Instructions for the task: Up to and including the line that contains "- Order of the", repeat each line of the data exactly, starting from the first.

-- -- --

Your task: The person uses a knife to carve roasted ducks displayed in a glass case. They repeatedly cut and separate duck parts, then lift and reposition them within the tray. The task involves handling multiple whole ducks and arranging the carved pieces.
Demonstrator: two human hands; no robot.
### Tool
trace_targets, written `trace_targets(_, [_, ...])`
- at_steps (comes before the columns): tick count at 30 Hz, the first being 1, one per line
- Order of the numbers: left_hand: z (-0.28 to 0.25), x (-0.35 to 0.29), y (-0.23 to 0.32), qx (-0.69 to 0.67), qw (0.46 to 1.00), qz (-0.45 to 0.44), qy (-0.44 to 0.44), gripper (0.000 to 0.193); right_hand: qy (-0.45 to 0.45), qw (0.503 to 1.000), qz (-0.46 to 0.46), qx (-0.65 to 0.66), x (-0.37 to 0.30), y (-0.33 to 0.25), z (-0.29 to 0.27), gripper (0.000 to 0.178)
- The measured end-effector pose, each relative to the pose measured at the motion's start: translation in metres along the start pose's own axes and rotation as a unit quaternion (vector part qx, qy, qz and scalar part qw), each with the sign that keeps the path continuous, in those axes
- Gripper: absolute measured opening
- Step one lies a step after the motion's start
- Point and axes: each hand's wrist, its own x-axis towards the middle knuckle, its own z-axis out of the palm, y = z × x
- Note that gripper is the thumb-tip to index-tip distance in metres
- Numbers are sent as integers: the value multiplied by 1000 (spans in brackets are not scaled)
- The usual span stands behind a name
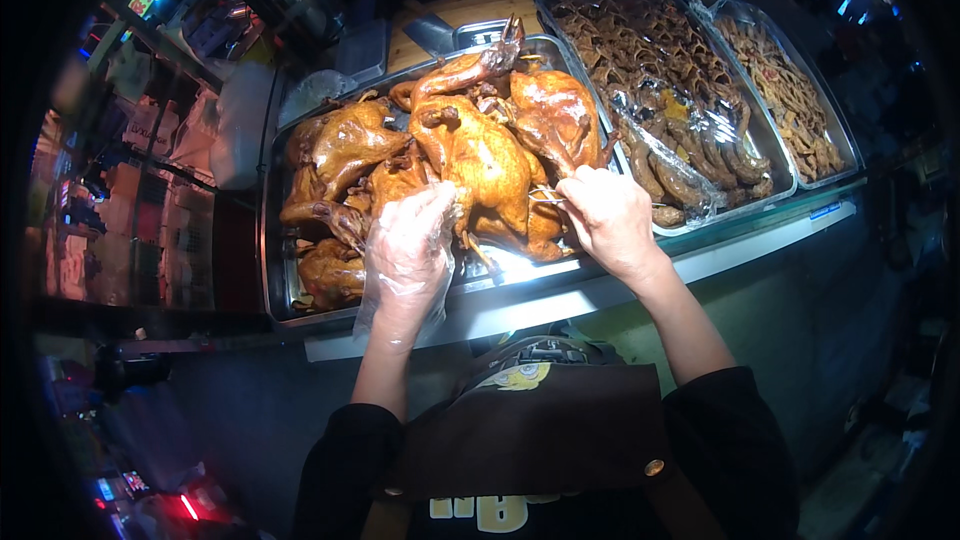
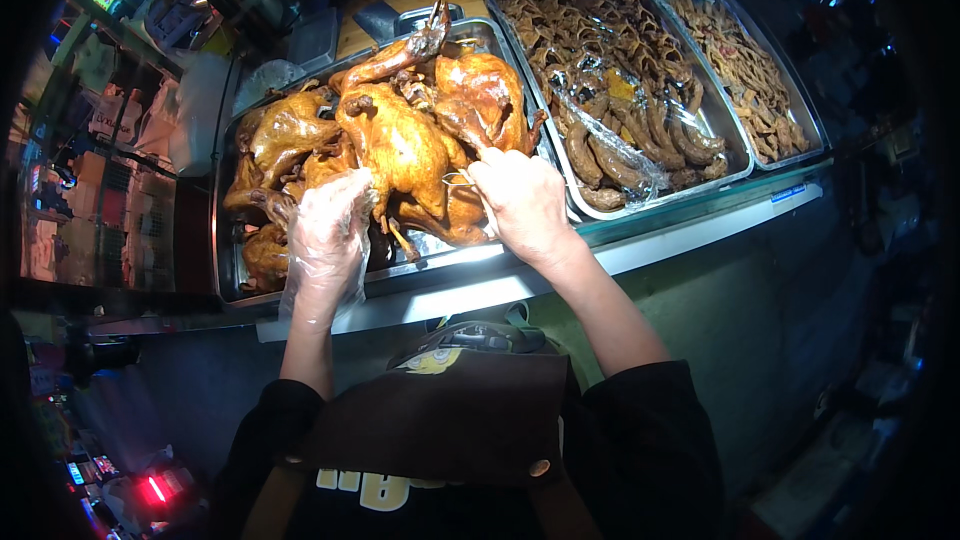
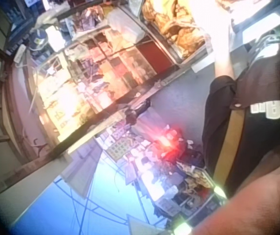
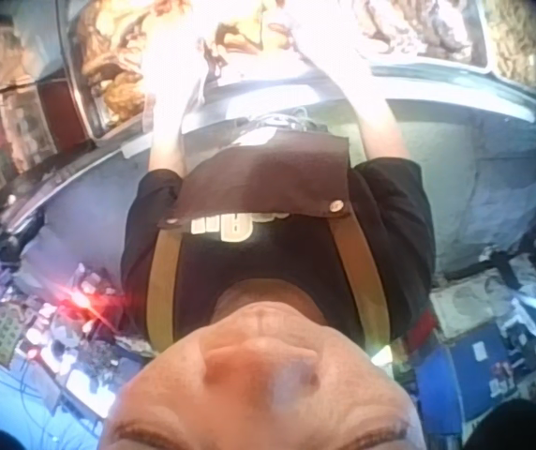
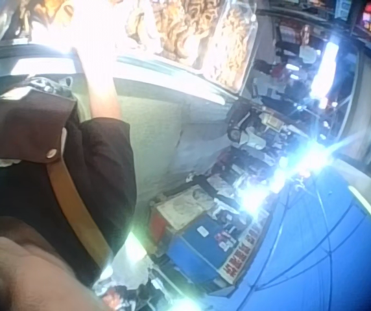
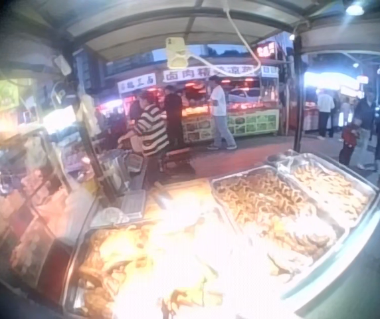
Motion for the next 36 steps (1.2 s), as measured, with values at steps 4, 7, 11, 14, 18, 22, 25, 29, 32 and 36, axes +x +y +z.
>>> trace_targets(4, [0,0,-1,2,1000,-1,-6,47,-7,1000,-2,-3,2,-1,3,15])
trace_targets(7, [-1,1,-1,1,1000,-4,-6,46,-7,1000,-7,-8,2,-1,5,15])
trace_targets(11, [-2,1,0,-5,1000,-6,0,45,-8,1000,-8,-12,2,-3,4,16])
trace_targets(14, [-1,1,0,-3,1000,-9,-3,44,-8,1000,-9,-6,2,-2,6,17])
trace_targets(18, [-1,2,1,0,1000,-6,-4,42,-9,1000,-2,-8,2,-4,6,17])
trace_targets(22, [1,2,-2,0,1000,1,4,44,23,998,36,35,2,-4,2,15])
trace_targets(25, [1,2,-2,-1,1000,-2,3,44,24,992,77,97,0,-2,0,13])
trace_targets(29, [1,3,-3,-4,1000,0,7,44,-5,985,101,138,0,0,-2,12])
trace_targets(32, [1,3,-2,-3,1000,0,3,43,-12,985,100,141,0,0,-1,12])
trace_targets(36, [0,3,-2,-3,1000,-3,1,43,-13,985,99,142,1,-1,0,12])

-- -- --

Response box:
Your task: The person uses a knife to carve roasted ducks displayed in a glass case. They repeatedly cut and separate duck parts, then lift and reposition them within the tray. The task involves handling multiple whole ducks and arranging the carved pieces.
Demonstrator: two human hands; no robot.
### Tool
trace_targets, written `trace_targets(_, [_, ...])`
- at_steps (comes before the columns): tick count at 30 Hz, the first being 1, one per line
- Order of the numbers: left_hand: z (-0.28 to 0.25), x (-0.35 to 0.29), y (-0.23 to 0.32), qx (-0.69 to 0.67), qw (0.46 to 1.00), qz (-0.45 to 0.44), qy (-0.44 to 0.44), gripper (0.000 to 0.193); right_hand: qy (-0.45 to 0.45), qw (0.503 to 1.000), qz (-0.46 to 0.46), qx (-0.65 to 0.66), x (-0.37 to 0.30), y (-0.33 to 0.25), z (-0.29 to 0.27), gripper (0.000 to 0.178)

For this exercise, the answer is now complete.